Are there projects to list the ISO 639-3 codes of individual languages
refered by languages with Scope=C (collective languages, such as
"Afro-Asiatic (Other)" whose 639-2 code is "afa", or as "Bihari" whose 639-1
and 639-2 codes are "bh" and "bih", but that won't have ISO 639-3 codes)?
Same question for Scope=M (macrolanguages)?
Or instead to include this reference within the meta-data associated to each
individual language (and so avoiding to change long lists of codes in the
meta-data associated with collective languages.)?

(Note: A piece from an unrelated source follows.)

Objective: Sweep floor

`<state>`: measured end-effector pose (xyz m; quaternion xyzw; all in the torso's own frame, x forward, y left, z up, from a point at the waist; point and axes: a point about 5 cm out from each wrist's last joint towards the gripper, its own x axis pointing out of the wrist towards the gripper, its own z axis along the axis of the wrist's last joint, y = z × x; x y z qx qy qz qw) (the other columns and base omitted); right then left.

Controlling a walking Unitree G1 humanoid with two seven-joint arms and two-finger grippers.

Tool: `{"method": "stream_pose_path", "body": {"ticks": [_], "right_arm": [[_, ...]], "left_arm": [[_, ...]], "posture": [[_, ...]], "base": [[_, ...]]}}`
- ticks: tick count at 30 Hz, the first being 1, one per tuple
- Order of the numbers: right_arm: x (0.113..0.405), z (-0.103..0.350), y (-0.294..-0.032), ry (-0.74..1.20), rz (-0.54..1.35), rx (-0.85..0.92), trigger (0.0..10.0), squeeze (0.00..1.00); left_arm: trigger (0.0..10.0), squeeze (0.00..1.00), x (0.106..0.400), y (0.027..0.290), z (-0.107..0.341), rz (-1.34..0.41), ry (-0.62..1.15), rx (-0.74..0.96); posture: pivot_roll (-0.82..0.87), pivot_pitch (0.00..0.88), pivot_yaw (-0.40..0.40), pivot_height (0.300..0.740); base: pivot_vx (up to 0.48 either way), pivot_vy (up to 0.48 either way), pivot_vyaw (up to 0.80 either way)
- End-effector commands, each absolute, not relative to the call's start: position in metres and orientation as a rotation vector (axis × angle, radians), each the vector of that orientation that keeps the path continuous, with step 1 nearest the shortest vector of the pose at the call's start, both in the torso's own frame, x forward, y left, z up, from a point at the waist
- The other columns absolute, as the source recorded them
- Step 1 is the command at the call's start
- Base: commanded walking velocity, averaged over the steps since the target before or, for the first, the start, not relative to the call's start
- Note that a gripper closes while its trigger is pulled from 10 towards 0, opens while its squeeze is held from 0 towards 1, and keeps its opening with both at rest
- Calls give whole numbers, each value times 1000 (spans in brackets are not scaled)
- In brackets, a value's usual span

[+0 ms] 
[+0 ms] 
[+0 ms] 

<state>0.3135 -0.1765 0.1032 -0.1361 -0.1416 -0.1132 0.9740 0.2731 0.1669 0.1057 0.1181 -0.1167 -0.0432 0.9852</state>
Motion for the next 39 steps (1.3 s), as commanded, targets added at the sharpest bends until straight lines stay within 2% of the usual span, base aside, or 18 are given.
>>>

Finally, is ISO 639-3 meant to be used for tagging more precisely the
various written or spoken texts or other localized data? What will be the
relation of ISO 639-3 with BCP 47 (notably will the ISO 639-1 and -2 codes,
when they exist, be still preferable to the ISO 639-3 codes? I think it
should, so that existing documents and localized data won't need to be
updated with new language codes)
I also hope that there's no conflict between 3-letter ISO 639-2 codes and
3-letter ISO 639-3 codes, and that there's already an agreed policy to use
the same codes if possible (excepting for legacy alias codes in ISO 639-2;
let's not renew the difficulties found in ISO 639-1 between technical and
bibliographic codes, or with languages that have had their code changed such
as Hebrew [iw=>he], or Indonedian [in=>id])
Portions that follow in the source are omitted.